Since its foundation in 1939, Frontier Nursing University (FNU) has adopted a mission of reaching rural, diverse and underserved populations. This mission is still being lived out today, where more than 80 FNU alumni are answering the call in Alaska. In the coming months, we will be highlighting several of these alumni who serve in our country’s most remote and unforgiving state.
Kristina Amundson, DNP, CNM, remembers vividly her days at FNU. Specifically, she recalls Kitty Ernst’s directive to the class: “Go forth and be a change.”
“At the time, I thought, ‘I’m just one person, how can I be a change?’” Amundson recalls. “But it’s just one step at a time. That’s my attitude in providing excellent healthcare. You have the ability to make a difference, so go do it.”
Amundson has indeed gone forth and made a change. Originally from Traverse City, Michigan, Amundson was working as a traveling labor nurse when she met the man who would become her husband in Alaska. The year was 2009, and she’s been there ever since, working first as a labor and delivery nurse and then as a nurse-midwife at Interior Women’s Health in Fairbanks. She also has privileges at Fairbanks Memorial Hospital.
In her decade in Alaska, Amundson has come to realize that education is one of the biggest hurdles to healthcare for many people in the area.

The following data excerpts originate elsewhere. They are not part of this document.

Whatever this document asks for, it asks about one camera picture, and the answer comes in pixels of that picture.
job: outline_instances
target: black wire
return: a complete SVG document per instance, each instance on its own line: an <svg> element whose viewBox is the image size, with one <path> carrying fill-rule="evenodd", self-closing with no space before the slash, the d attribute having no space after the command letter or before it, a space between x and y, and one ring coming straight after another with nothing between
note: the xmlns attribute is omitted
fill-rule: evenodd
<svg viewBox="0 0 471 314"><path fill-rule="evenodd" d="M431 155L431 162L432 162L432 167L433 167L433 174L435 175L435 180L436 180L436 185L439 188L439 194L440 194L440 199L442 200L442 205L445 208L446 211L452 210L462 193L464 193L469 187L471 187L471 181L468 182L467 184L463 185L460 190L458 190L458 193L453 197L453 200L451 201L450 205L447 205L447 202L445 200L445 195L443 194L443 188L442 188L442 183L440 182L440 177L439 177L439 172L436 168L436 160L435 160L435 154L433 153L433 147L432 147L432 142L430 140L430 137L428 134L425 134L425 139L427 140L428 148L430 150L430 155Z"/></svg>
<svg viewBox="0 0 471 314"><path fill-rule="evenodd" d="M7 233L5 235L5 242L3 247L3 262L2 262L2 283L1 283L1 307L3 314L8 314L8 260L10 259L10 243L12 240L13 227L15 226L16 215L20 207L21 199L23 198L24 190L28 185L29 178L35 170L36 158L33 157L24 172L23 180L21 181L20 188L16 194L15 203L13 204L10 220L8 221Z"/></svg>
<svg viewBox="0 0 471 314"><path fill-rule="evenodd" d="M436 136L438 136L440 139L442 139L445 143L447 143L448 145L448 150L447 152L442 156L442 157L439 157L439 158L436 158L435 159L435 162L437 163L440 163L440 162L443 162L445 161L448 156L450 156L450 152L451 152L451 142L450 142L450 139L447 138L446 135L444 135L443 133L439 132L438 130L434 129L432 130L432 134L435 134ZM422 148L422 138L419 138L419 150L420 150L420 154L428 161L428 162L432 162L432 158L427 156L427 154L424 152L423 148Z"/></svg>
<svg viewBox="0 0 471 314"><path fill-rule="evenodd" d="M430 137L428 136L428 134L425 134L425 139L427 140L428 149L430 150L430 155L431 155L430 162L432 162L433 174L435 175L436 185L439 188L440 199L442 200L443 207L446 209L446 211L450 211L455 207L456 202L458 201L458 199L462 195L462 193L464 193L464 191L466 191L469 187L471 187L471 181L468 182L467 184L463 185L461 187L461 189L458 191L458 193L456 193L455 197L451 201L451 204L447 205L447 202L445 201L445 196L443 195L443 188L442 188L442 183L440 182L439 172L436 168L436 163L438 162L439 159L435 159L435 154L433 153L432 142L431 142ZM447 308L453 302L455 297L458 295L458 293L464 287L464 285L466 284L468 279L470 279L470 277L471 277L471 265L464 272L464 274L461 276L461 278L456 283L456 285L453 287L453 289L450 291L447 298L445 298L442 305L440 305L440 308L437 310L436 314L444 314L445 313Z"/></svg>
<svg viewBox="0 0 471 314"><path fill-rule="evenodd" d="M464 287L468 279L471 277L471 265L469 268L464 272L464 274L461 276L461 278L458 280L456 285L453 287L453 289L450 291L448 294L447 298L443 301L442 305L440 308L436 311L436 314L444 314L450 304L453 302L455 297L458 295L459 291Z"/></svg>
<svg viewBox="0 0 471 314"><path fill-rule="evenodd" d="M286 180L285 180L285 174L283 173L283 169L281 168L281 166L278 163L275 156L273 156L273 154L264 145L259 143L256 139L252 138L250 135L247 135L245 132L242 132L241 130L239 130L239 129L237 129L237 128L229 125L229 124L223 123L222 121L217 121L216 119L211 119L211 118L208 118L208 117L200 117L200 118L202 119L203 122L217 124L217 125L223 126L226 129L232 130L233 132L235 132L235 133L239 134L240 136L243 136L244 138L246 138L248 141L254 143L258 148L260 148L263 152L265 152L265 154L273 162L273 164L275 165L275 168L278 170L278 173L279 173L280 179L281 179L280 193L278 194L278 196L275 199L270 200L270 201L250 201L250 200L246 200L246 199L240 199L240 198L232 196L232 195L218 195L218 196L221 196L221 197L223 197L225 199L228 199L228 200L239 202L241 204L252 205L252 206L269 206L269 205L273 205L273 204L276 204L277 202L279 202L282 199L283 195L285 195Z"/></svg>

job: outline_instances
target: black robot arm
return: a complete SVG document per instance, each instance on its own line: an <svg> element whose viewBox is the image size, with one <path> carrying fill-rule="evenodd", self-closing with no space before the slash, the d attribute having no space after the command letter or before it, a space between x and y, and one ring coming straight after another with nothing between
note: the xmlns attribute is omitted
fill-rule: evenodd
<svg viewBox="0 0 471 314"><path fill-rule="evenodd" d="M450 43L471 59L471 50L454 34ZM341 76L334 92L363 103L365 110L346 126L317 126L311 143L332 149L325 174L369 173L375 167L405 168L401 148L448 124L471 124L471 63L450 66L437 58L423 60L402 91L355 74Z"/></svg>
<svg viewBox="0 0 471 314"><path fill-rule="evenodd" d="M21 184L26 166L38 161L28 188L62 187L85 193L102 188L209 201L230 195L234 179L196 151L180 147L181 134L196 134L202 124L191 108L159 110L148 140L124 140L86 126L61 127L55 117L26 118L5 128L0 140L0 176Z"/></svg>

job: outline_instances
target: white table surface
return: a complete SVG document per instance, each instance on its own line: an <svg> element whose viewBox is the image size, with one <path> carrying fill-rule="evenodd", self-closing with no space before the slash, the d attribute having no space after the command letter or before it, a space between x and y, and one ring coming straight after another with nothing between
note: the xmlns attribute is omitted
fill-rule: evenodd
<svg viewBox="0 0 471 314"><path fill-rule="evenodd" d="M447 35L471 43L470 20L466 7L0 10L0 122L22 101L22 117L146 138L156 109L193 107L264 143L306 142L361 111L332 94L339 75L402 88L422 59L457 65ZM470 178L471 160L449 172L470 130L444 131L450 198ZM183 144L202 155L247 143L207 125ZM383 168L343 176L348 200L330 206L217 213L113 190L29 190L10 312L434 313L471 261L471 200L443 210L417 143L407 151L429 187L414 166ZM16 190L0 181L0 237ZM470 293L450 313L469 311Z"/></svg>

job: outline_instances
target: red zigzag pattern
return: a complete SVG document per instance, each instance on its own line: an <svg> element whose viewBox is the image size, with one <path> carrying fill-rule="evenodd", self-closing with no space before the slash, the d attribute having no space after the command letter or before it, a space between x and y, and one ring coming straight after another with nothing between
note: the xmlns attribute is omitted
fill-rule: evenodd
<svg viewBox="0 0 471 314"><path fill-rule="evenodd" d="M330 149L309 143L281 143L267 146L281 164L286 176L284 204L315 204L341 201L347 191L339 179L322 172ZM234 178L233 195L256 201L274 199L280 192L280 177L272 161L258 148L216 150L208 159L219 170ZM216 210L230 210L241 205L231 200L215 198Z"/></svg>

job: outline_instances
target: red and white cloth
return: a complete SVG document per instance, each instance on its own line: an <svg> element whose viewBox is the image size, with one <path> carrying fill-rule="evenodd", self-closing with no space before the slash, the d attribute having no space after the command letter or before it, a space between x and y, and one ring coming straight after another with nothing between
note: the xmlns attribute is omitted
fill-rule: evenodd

“I find that women need increased access to evidence-based care, and the options in this community are sparse,” Amundson says. “The lack of knowledge of the available healthcare options results in a lack of self-advocacy to receive the best care. That’s the biggest thing, and I’m trying to address that.”
To address that gap, Amundson became an Evidence-Based Birth Instructor, offering her first class in January 2019. The six-week, evidence-based course teaches families what to expect during pregnancy and childbirth. Early interest came largely from her own patients, but she hopes to expand it to a much wider audience, including fellow healthcare professionals in the Fairbanks area.
Amundson attends 60-70 births per year and estimates she has a patient population of 40-50 pregnant women in her care at any given time, in addition to providing other women’s health care. Her goal to increase the exposure of her course might well be aided by a network of other FNU graduates who also work in Fairbanks. There are six other FNU graduates working as nurse-midwives in Fairbanks, including her sister-in-law, Courtney Amundson, MSN, CNM, Class 139, and Margaret Rader, MSN, CNM, Class 43, who was also one of Amundson’s preceptors.
“I think FNU has touched this community in a positive way,” Amundson says. “We have more midwives than obstetricians. If we didn’t have the ability to go to FNU and have extended learning, that wouldn’t be the case here.”
While Fairbanks is not rural, Amundson notes that many of her patients are from rural areas and have to go to great lengths to see her, some driving from as far as four hours away.
“There is a high native population here,” Amundson says. “They generally have poor access to healthcare because many live in villages with no clinics or they are closed in on an island.”
There is also limited access to specialists in Fairbanks. For example, the only access to a child cardiologist is once a month when a child cardiologist visits from Seattle. In some cases, patients have to travel to Anchorage or Seattle to find the specialists they need to see, which, Amundson notes, “can put an extreme financial hardship on a family.”
Another form of specialized care lacking in availability is appropriate mental health care. Amundson says that patients who are not suicidal and have no insurance are often unable to find help, and patients on Medicaid are put on a waiting list of up to a year.
“It is nearly impossible to find a place that will accept Medicaid insurance and even harder to find counseling for those who are not suicidal with Medicaid,” she says. “The patients that I see who are most affected by this are women suffering from perinatal or postpartum depression. In Alaska, I find that our incidence for this is a bit higher than the national prevalence. When I was doing my Doctor of Nursing Practice project, I surveyed and screened those seen in my clinic and 49% of women had some form (mild, moderate, severe) of depression in pregnancy or postpartum. I find that I am often prescribing for women who can’t seek care elsewhere. I am always encouraging counseling but the limited access is very problematic.”
To help address such gaps in access to mental healthcare across the country, FNU launched the Psychiatric-Mental Health Nurse Practitioner degree path in 2017. Meanwhile, Amundson continues to be a champion for the quality of healthcare being provided in Fairbanks.
“People here advocate for change,” she says, noting that the cesarean rate is much lower than the national average. “I feel very positive about our community and how we are addressing healthcare issues.”
Indeed, Amundson and her fellow FNU nurse-midwives of Fairbanks are going forth and making a change.